Quando se fala em minerais críticos, muita gente imagina apenas uma disputa pela exploração do subsolo. Eu vejo uma questão maior: quem terá capacidade de transformar esses recursos em tecnologia. A nova política nacional abre uma oportunidade para o Brasil, mas possuir reservas é só o começo. A riqueza do século XXI pode sair da terra; seu maior valor nasce quando ela se transforma em conhecimento e indústria.
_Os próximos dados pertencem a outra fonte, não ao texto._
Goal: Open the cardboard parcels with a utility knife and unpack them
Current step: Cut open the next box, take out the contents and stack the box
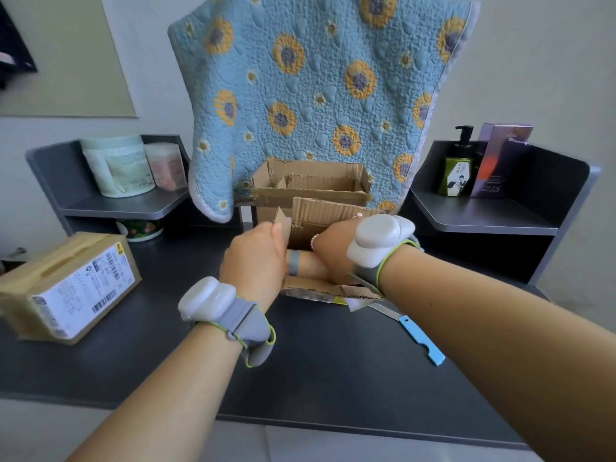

Os exemplos mostram por quê. O silício é a base de muitos chips; o gálio e o germânio entram em tipos específicos de semicondutores; cobre e tântalo são usados em componentes eletrônicos. Já lítio, níquel, cobalto e grafite têm aplicações em baterias, enquanto terras raras são importantes para ímãs de alto desempenho. Não existe um único destino para esses minerais: eles alimentam diferentes etapas da economia digital e da transição energética.

Por isso, o Brasil precisa investir em processamento, pesquisa, formação de profissionais e produção de componentes. Também precisa escolher em quais etapas dessas cadeias tem condições reais de competir. Esse avanço deve vir com fiscalização, rastreabilidade e respeito às comunidades e ao meio ambiente. Exportar matéria-prima e importar inteligência é deixar a parte mais valiosa do futuro nas mãos dos outros.

A pergunta decisiva não é apenas quantos minerais temos, mas quantas patentes, empresas, empregos qualificados e soluções conseguiremos criar a partir deles. A política anunciada será julgada pelos resultados que produzir. Ter reservas nos dá uma oportunidade. Transformar conhecimento em produto é o que nos dará protagonismo.